26 June 2015 Graeme Palmer, Garlicke & Bousfield
Graeme Palmer, a Director in the Commercial Department of Garlicke & Bousfield Inc.

Graeme Palmer, a Director in the Commercial Department of Garlicke & Bousfield Inc.

When disputing a tax assessment it is important to follow the correct procedures prescribed by law. In a recent Supreme Court of Appeal case, Medox Limited v The Commissioner for the South African Revenue Service, the Court had to consider an application to declare income tax assessments to be null and void in circumstances where no objection to the assessments had ever been filed.

Medox submitted a return for the 1996 tax year and the SARS assessment showed an assessed loss of R46 million. However, Medox did not submit a tax return for the 1997 tax year, but thereafter submitted returns for 1998 up to 2010. In respect of each of these returns Medox did not carry forward the assessed loss incurred in 1996, which it ordinarily would have been entitled to set off against the profits earned during the subsequent tax years. SARS then assessed Medox in respect of the subsequent tax years without reflecting the assessed loss.

No objection was made by Medox against the assessments. It was only in 2009 that Medox realised it had not submitted its return for the 1997 tax year and therefore failed to set off its loss of R46 million in subsequent tax years. Medox took the view that the income tax assessments from 1998 were void as SARS had acted ultra vires by issuing the assessments with disregard to section 20(1)(a) of the Income Tax Act, 1962 (the Act), which requires assessed losses incurred in the previous year to be set off against income derived by the taxpayer in subsequent years. SARS denied this allegation, whereupon Medox applied to Court for declaratory relief.

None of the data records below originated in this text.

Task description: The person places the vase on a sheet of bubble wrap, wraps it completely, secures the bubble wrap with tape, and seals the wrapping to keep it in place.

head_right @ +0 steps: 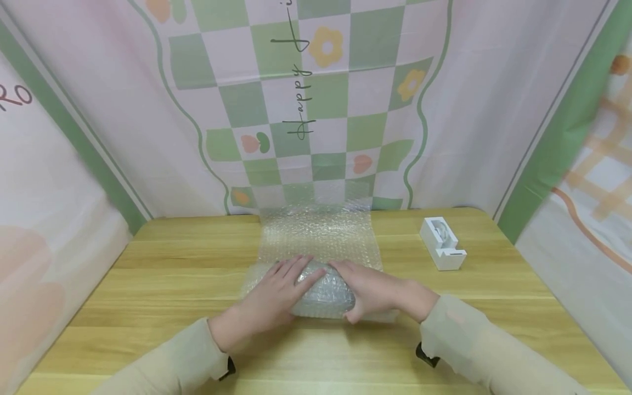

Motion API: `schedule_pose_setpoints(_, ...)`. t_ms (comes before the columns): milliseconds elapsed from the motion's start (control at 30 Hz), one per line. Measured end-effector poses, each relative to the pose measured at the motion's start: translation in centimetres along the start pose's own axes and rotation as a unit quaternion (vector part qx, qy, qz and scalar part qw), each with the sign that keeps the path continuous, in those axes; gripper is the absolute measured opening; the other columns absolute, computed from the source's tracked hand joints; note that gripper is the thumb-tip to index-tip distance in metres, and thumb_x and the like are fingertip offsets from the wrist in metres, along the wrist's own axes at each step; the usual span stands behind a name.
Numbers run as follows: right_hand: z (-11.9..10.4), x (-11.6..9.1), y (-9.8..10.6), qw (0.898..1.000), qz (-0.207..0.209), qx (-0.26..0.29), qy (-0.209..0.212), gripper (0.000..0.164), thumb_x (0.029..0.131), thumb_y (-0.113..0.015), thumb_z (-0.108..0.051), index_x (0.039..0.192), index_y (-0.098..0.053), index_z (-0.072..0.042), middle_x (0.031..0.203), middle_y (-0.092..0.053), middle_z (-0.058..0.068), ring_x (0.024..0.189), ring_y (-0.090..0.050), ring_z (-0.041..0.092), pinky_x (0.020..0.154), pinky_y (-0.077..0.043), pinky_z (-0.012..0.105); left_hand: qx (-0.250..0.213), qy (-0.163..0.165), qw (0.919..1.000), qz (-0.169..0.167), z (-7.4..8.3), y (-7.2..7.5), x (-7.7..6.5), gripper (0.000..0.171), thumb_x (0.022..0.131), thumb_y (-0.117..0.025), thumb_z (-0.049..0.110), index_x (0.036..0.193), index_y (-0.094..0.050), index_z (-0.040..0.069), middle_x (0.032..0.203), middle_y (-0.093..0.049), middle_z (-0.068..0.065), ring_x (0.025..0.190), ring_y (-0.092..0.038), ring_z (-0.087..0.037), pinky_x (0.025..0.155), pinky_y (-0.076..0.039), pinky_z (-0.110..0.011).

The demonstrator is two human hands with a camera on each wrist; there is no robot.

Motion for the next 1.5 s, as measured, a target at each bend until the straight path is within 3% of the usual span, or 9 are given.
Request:
schedule_pose_setpoints(267,0.2,0.1,0.0,1.0,-0.008,-0.002,0.015,0.106,0.067,-0.09,-0.02,0.152,-0.032,0.005,0.133,-0.056,0.015,0.114,-0.059,0.029,0.096,-0.054,0.049,-0.032,-0.007,0.9993,0.018,-0.4,0.2,0.2,0.126,0.06,-0.097,0.05,0.16,-0.03,0.015,0.151,-0.042,-0.017,0.138,-0.043,-0.042,0.113,-0.041,-0.052)
schedule_pose_setpoints(500,0.1,0.2,0.1,1.0,-0.021,0.011,0.019,0.106,0.068,-0.09,-0.021,0.153,-0.031,0.004,0.135,-0.054,0.015,0.115,-0.059,0.029,0.096,-0.054,0.049,-0.04,-0.007,0.9988,0.029,-0.7,0.0,0.3,0.121,0.061,-0.096,0.049,0.158,-0.033,0.016,0.148,-0.045,-0.015,0.135,-0.046,-0.038,0.111,-0.043,-0.052)
schedule_pose_setpoints(700,-0.1,0.3,0.3,0.999,-0.034,0.021,0.014,0.107,0.068,-0.091,-0.022,0.152,-0.031,0.007,0.138,-0.053,0.018,0.117,-0.058,0.031,0.097,-0.053,0.051,-0.063,-0.011,0.9978,0.017,-1.0,-0.2,0.3,0.119,0.063,-0.096,0.047,0.158,-0.031,0.016,0.149,-0.044,-0.016,0.135,-0.046,-0.038,0.11,-0.044,-0.052)
schedule_pose_setpoints(867,-0.1,0.6,0.6,0.997,-0.059,0.05,0.004,0.105,0.071,-0.09,-0.024,0.154,-0.031,0.002,0.14,-0.053,0.012,0.121,-0.056,0.028,0.1,-0.051,0.05,-0.082,-0.014,0.9965,0.011,-1.3,-0.2,0.4,0.122,0.062,-0.097,0.046,0.159,-0.029,0.016,0.15,-0.044,-0.017,0.136,-0.046,-0.038,0.11,-0.044,-0.052)
schedule_pose_setpoints(1033,0.1,0.7,0.9,0.995,-0.07,0.073,0.0,0.107,0.074,-0.089,-0.03,0.156,-0.029,0.001,0.145,-0.05,0.014,0.126,-0.054,0.03,0.104,-0.048,0.054,-0.094,-0.018,0.9952,0.02,-1.6,-0.3,0.6,0.123,0.059,-0.099,0.043,0.157,-0.031,0.016,0.149,-0.045,-0.016,0.134,-0.047,-0.035,0.109,-0.045,-0.051)
schedule_pose_setpoints(1267,0.9,-0.4,1.7,0.992,-0.081,0.082,-0.05,0.117,0.086,-0.079,-0.049,0.16,-0.009,0.007,0.161,-0.022,0.033,0.143,-0.033,0.051,0.115,-0.029,0.064,-0.112,-0.013,0.9936,0.01,-1.8,-0.3,0.7,0.122,0.06,-0.098,0.041,0.158,-0.03,0.015,0.152,-0.042,-0.017,0.137,-0.045,-0.035,0.111,-0.042,-0.052)
schedule_pose_setpoints(1400,0.8,-1.5,3.0,0.995,-0.042,0.068,-0.06,0.097,0.096,-0.068,-0.047,0.162,-0.014,0.001,0.162,-0.025,0.03,0.143,-0.032,0.053,0.112,-0.03,0.068,-0.125,-0.006,0.9922,-0.005,-2.0,-0.3,0.7,0.121,0.062,-0.098,0.039,0.159,-0.029,0.016,0.154,-0.041,-0.016,0.139,-0.043,-0.034,0.112,-0.04,-0.053)
schedule_pose_setpoints(1500,0.3,-2.2,3.9,0.999,0.027,0.025,-0.028,0.077,0.1,-0.066,-0.04,0.157,-0.033,-0.001,0.153,-0.044,0.024,0.136,-0.045,0.047,0.107,-0.039,0.066,-0.126,-0.002,0.9919,-0.013,-2.1,-0.4,0.8,0.121,0.062,-0.098,0.04,0.159,-0.03,0.016,0.155,-0.04,-0.015,0.14,-0.042,-0.033,0.113,-0.04,-0.052)
Point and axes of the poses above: each hand's wrist, its own x-axis towards the middle knuckle, its own y-axis out of the back of the hand, z = x × y, the point moved 3 cm from there along x, towards the middle knuckle
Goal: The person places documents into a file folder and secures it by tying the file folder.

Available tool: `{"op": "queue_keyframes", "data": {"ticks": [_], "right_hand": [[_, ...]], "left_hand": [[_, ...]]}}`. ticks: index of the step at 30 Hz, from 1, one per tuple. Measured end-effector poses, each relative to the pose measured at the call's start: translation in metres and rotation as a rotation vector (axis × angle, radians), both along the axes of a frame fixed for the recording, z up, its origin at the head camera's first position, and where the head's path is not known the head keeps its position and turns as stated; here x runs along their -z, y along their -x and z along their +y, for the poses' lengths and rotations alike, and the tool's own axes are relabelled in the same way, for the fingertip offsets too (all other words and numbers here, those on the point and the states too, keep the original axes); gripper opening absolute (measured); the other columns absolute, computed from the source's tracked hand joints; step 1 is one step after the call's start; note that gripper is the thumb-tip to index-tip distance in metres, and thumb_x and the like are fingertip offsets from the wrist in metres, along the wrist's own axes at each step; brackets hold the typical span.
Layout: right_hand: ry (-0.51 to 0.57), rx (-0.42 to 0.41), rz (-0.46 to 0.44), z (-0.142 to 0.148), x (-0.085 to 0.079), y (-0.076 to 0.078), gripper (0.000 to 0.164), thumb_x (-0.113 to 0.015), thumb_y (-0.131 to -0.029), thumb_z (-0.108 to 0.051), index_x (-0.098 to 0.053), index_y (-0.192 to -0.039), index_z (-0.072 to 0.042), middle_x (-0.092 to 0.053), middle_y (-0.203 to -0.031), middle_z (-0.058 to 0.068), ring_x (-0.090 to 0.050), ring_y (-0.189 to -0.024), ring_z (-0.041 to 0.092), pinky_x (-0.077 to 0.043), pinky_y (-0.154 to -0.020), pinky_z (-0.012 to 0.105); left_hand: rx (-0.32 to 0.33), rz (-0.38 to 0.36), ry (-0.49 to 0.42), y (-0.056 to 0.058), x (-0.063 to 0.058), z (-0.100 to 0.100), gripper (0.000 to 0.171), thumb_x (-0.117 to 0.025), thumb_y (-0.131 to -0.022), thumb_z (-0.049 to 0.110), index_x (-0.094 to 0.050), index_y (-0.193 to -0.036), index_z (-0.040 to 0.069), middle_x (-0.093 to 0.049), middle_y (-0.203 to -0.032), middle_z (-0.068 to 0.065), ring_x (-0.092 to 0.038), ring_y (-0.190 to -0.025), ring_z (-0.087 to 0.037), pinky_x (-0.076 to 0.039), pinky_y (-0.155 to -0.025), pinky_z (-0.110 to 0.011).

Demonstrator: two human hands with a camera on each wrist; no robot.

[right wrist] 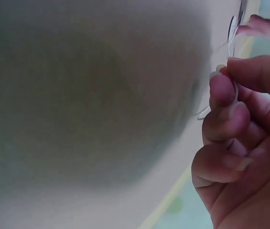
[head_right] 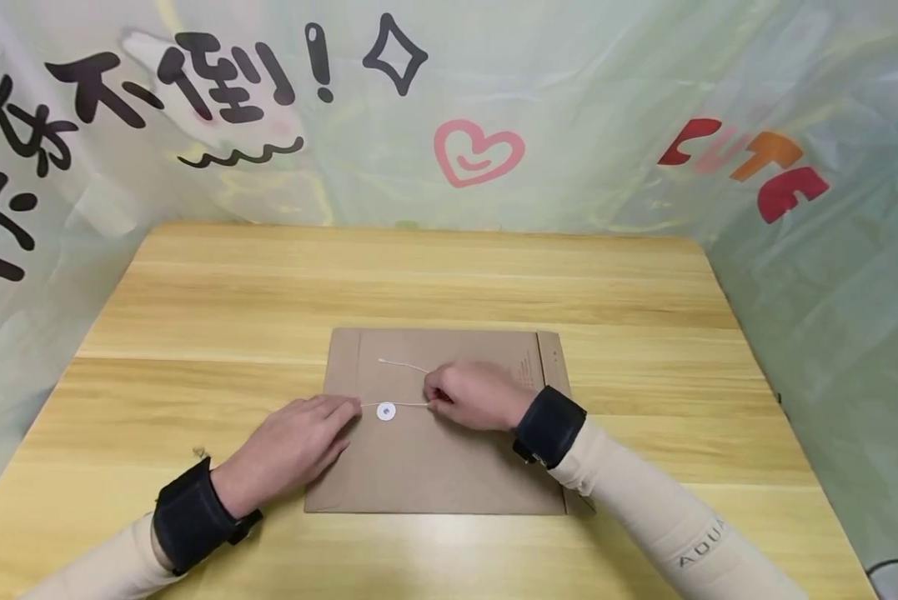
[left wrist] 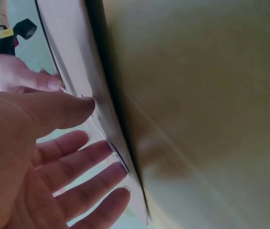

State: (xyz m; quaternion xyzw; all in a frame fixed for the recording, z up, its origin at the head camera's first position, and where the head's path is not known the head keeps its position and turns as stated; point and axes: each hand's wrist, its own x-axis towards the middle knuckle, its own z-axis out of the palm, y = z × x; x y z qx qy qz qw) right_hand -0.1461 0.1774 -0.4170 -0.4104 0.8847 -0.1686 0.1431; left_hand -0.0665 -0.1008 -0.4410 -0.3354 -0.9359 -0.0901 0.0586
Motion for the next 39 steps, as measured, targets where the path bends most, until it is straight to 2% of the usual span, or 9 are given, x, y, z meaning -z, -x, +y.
{"op": "queue_keyframes", "data": {"ticks": [3, 9, 17, 20, 23, 29, 33, 39], "right_hand": [[0.009, -0.029, -0.012, 0.002, 0.000, -0.008, 0.013, -0.069, -0.094, -0.013, -0.066, -0.083, -0.018, -0.063, -0.080, -0.010, -0.053, -0.072, 0.004, -0.048, -0.068, 0.023], [0.020, -0.077, 0.017, 0.003, 0.006, -0.025, 0.016, -0.067, -0.093, -0.011, -0.061, -0.080, -0.020, -0.058, -0.077, -0.012, -0.051, -0.070, 0.002, -0.046, -0.066, 0.020], [0.020, -0.100, 0.057, 0.000, 0.011, -0.040, 0.016, -0.065, -0.094, -0.012, -0.060, -0.082, -0.021, -0.058, -0.081, -0.013, -0.051, -0.073, 0.001, -0.048, -0.066, 0.022], [0.013, -0.103, 0.088, 0.000, 0.011, -0.043, 0.013, -0.065, -0.094, -0.013, -0.061, -0.084, -0.022, -0.059, -0.084, -0.013, -0.053, -0.074, 0.001, -0.050, -0.067, 0.024], [0.009, -0.104, 0.124, 0.001, 0.011, -0.046, 0.010, -0.066, -0.095, -0.015, -0.063, -0.087, -0.021, -0.059, -0.085, -0.011, -0.053, -0.075, 0.002, -0.051, -0.067, 0.025], [0.015, -0.105, 0.269, 0.004, 0.013, -0.051, 0.003, -0.071, -0.094, -0.018, -0.073, -0.093, -0.020, -0.061, -0.090, -0.007, -0.057, -0.079, 0.006, -0.052, -0.065, 0.024], [0.016, -0.090, 0.313, 0.006, 0.016, -0.049, 0.004, -0.071, -0.094, -0.018, -0.074, -0.094, -0.020, -0.063, -0.094, -0.005, -0.060, -0.081, 0.008, -0.054, -0.065, 0.025], [0.044, -0.061, 0.243, 0.008, 0.020, -0.042, 0.004, -0.069, -0.095, -0.017, -0.071, -0.093, -0.020, -0.057, -0.092, -0.005, -0.054, -0.079, 0.007, -0.053, -0.070, 0.026]], "left_hand": [[0.020, 0.016, 0.020, 0.000, -0.001, 0.001, 0.029, -0.067, -0.097, 0.020, -0.063, -0.124, 0.011, -0.071, -0.122, -0.005, -0.069, -0.113, -0.024, -0.058, -0.089, -0.041], [0.082, 0.099, 0.127, 0.001, -0.002, 0.004, 0.039, -0.066, -0.094, 0.018, -0.065, -0.133, 0.017, -0.068, -0.129, -0.007, -0.068, -0.110, -0.027, -0.059, -0.084, -0.040], [0.130, 0.127, 0.195, -0.001, -0.002, 0.006, 0.047, -0.062, -0.094, 0.014, -0.060, -0.140, 0.022, -0.065, -0.129, -0.011, -0.067, -0.106, -0.030, -0.057, -0.089, -0.040], [0.142, 0.148, 0.189, -0.001, -0.002, 0.006, 0.050, -0.063, -0.093, 0.013, -0.060, -0.141, 0.024, -0.065, -0.130, -0.010, -0.066, -0.103, -0.030, -0.058, -0.087, -0.040], [0.162, 0.204, 0.201, -0.001, 0.000, 0.007, 0.050, -0.064, -0.092, 0.013, -0.060, -0.140, 0.026, -0.065, -0.132, -0.008, -0.066, -0.099, -0.030, -0.059, -0.081, -0.038], [0.201, 0.325, 0.261, -0.001, 0.004, 0.007, 0.050, -0.064, -0.091, 0.014, -0.061, -0.138, 0.029, -0.066, -0.132, -0.005, -0.069, -0.094, -0.031, -0.060, -0.072, -0.034], [0.204, 0.356, 0.313, -0.001, 0.004, 0.008, 0.045, -0.063, -0.094, 0.024, -0.061, -0.139, 0.028, -0.067, -0.134, -0.004, -0.071, -0.095, -0.030, -0.060, -0.076, -0.034], [0.174, 0.368, 0.364, 0.001, 0.001, 0.011, 0.047, -0.059, -0.098, 0.052, -0.061, -0.140, 0.032, -0.068, -0.134, 0.001, -0.072, -0.096, -0.027, -0.060, -0.074, -0.031]]}}
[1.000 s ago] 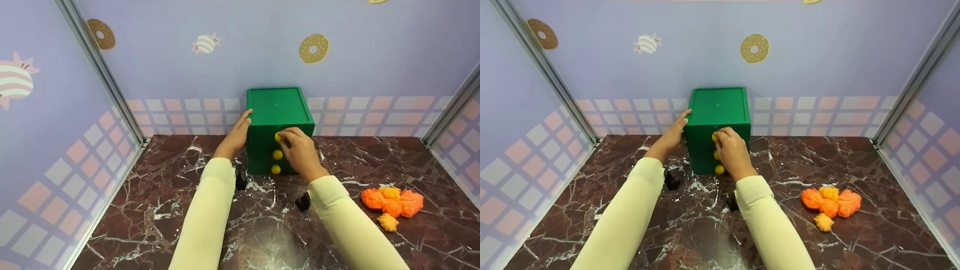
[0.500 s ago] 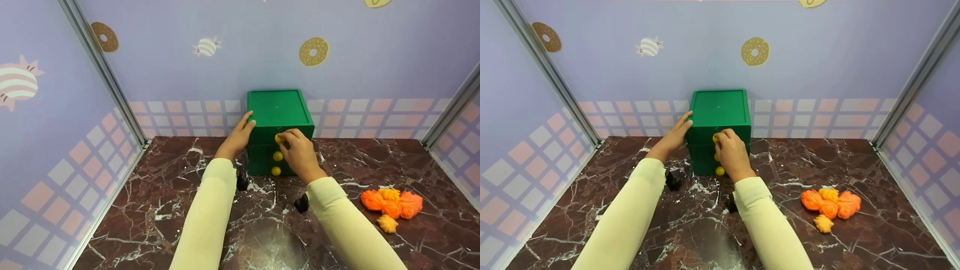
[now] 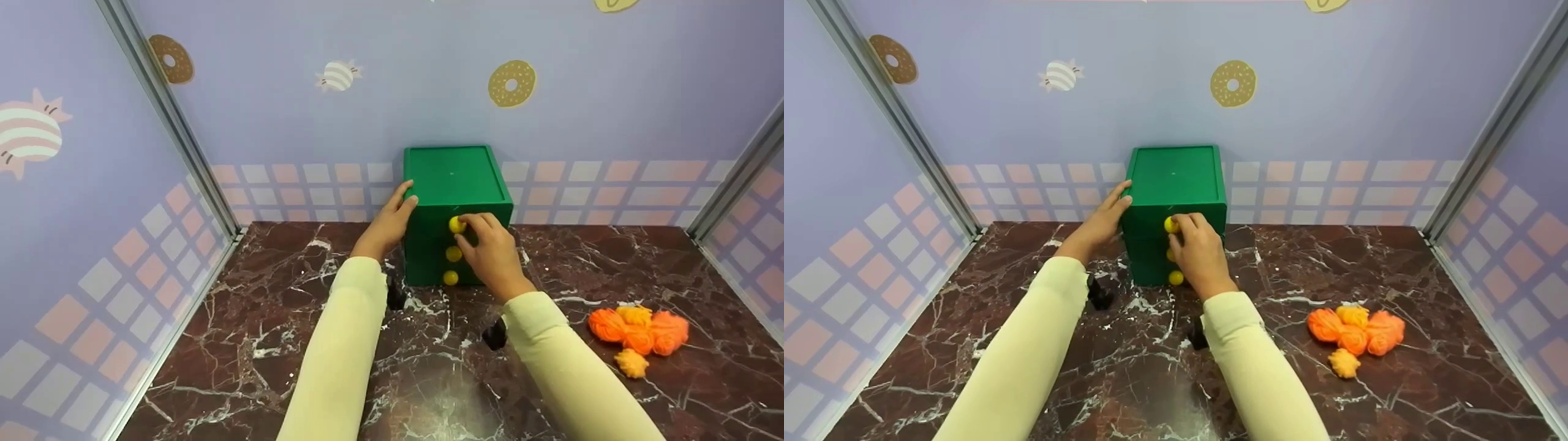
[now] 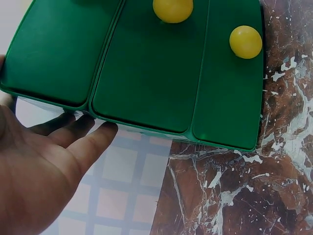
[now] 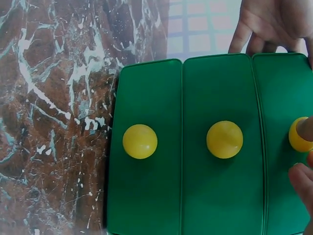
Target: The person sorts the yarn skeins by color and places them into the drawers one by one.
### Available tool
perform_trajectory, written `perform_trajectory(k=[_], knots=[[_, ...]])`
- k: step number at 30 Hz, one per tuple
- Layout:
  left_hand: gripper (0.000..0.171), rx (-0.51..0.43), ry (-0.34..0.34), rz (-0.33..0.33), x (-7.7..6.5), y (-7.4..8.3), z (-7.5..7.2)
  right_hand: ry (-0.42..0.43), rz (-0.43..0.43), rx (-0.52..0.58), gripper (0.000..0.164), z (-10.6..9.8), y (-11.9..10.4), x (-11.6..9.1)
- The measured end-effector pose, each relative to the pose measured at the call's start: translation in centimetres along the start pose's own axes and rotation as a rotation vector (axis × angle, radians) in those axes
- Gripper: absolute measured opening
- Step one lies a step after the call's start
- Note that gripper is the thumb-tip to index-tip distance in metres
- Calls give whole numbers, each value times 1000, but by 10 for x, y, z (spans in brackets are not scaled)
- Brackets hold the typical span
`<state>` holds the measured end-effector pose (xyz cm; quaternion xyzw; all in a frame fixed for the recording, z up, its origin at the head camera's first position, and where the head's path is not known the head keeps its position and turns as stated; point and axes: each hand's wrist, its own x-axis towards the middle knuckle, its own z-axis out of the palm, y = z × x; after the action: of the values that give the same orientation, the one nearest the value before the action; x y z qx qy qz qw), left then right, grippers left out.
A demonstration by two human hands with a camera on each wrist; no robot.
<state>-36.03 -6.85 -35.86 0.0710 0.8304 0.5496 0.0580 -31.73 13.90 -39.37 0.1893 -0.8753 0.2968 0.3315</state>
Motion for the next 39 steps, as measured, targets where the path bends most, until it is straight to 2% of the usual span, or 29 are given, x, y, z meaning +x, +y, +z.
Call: perform_trajectory(k=[10, 18, 28, 39], knots=[[53, -48, -14, -21, 0, 0, 0, -39, 117, 42, 38, 8, 7, -9], [53, -45, -24, -15, 0, 0, -2, -51, 195, 41, 38, 15, 11, -15], [53, -35, -39, -5, -1, 0, -4, -75, 211, 48, 30, 27, 12, -23], [51, -23, -16, -20, -1, -1, -2, -127, 258, 69, 25, 38, 6, -27]])
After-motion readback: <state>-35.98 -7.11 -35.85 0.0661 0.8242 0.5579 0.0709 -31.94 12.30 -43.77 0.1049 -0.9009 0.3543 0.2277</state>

It was common cause that Medox did not object to any of the assessments issued in respect of the 1998 and subsequent tax years. In dismissing the appeal, the Court referred to section 81(5) of the Act which provides that where no objection is made to an assessment, such assessment shall be final and conclusive. More than 3 years had lapsed since the date of each assessment which meant that SARS was precluded from reopening the assessments. Finally, the Court held that the grounds for the application were fatally flawed as SARS was not under a duty to take steps to have the assessed loss set off against profits earned in subsequent years, this duty lay with the taxpayer.